Nick, Thanks for posting this article. Ray Ordorica is to blame as much as this forum for getting me hooked on big bores. He wrote an article in Gun Digest a long time ago called "Use a Big Rifle." I thought he had a very convincing argument in favor of big bores. My favorite is his quote that he would rather lug a 585 Nyati on a sheep hunt than a 6mm.
Posts: 673 | Location: St. Paul MN | Registered: 21 April 2001
This ain't cricket, old boy. You are killing me with all this stuff. Do you know how time-consuming it is to hit each pic and download each one? I know you are having fun. By the way, did Ray Ordorica ever make it to Africa? Thanks.

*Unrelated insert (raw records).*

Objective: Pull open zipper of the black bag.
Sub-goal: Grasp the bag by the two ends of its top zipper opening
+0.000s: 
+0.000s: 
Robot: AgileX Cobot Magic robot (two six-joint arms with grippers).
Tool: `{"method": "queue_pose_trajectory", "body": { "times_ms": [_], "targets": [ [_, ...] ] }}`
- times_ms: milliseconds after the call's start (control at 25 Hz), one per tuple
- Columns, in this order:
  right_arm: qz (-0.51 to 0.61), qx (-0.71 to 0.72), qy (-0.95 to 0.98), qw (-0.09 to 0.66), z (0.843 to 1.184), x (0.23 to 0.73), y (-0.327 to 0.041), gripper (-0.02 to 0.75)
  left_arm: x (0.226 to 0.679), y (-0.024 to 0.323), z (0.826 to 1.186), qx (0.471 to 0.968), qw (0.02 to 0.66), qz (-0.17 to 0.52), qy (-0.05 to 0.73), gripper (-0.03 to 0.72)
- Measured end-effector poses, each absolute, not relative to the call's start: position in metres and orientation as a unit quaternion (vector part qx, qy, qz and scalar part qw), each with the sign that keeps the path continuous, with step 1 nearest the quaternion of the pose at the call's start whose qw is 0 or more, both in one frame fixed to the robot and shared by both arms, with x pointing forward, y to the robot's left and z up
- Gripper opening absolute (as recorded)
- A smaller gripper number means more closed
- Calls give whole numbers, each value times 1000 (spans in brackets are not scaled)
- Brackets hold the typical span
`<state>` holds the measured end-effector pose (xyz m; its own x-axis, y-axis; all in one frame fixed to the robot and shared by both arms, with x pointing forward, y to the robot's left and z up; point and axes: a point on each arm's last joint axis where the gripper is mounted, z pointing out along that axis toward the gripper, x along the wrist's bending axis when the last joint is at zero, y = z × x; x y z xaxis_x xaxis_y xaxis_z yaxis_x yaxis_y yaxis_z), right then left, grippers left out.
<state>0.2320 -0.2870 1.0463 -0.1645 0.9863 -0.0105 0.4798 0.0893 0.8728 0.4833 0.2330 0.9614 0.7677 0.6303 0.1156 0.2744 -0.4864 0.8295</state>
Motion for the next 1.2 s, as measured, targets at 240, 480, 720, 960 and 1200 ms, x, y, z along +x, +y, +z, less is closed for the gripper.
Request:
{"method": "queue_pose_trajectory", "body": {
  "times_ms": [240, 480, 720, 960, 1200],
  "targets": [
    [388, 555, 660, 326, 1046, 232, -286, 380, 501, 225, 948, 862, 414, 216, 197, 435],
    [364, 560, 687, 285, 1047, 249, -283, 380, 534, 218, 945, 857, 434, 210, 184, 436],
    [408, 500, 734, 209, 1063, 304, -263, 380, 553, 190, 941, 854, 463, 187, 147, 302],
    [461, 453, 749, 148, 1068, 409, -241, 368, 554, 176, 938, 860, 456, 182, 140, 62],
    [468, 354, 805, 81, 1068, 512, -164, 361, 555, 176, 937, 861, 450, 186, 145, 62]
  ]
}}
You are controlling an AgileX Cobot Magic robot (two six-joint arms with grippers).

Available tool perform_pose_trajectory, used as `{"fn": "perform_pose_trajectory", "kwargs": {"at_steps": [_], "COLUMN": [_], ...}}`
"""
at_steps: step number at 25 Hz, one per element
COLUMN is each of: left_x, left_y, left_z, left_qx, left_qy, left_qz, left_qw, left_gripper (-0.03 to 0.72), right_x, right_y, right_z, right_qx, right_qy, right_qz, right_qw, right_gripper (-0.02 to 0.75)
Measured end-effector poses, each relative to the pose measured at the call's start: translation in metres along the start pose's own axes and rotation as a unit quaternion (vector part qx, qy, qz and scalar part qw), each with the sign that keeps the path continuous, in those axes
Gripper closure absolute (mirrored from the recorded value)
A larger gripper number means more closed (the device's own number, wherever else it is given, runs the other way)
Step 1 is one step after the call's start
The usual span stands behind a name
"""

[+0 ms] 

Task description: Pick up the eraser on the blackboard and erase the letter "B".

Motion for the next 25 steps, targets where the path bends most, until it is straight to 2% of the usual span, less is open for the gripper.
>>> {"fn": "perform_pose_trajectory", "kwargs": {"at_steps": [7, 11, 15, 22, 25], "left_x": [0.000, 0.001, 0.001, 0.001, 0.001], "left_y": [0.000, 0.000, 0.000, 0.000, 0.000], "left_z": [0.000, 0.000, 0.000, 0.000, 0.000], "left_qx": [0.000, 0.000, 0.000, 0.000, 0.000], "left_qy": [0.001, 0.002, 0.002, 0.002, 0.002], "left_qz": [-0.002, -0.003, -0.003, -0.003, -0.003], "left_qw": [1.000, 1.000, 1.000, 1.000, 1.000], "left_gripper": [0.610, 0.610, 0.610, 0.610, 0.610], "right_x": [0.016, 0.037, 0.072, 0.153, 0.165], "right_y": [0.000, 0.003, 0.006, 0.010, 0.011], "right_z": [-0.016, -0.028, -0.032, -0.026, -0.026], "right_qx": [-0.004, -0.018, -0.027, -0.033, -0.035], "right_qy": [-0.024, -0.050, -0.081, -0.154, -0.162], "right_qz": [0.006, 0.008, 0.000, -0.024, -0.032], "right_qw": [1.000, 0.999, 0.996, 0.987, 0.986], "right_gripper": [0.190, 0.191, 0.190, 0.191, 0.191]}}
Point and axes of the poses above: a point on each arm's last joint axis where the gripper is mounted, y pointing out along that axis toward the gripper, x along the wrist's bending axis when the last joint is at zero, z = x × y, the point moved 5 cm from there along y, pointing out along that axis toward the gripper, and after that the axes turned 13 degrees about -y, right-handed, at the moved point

475Guy - You're talking "time"? How about helping me out with the finding, cutting, scanning, croping, editing, organizing, uploading and posting of all these puppies? You've got the easy part!
BTW - I never heard of Ray Ordorica before or after this article!
Nick, Didn't you get that out of the 1995 Handloader's Digest?
Roy Ordorica had several other similar pieces in the Handloader's Digest's over the years. I never saw him anywhere else but the Handloaders Digest Annuals, but not lately. And that publication has shriveled up lately.
Posts: 28032 | Location: KY | Registered: 09 December 2001
Bwana-be, What he says is true for a perfectly regulated double rifle and an infinitesmally adjusted load. Increase the powder charge by a fraction of a grain, and the rifle will "cross" somewhere between the regulated range and infinity.
Mighty presumptuous of Roy and Ol' Elmer to claim to have infinitesimally uniform and nonvariable loads. In reality, any perfectly regulated double rifle will be crossed or diverged slightly, at any given range, due to the variability of factory ammo or handloads assembled by human hands.
Any real world ammunition is going to be on either side of that infinitesimally perfect load, from shot to shot.
And then there are the compensating errors introduced by the human pulling the trigger and holding onto the double rifle.
When Roy shot his double 470 at one mile range and didn't see any crossing, he didn't say how far divergent the two barrels were at that range.
Kind of silly, eh?
Well, anyway, at any reasonable range, say out to 200 yards, a good double can be used without worrying about "crossing."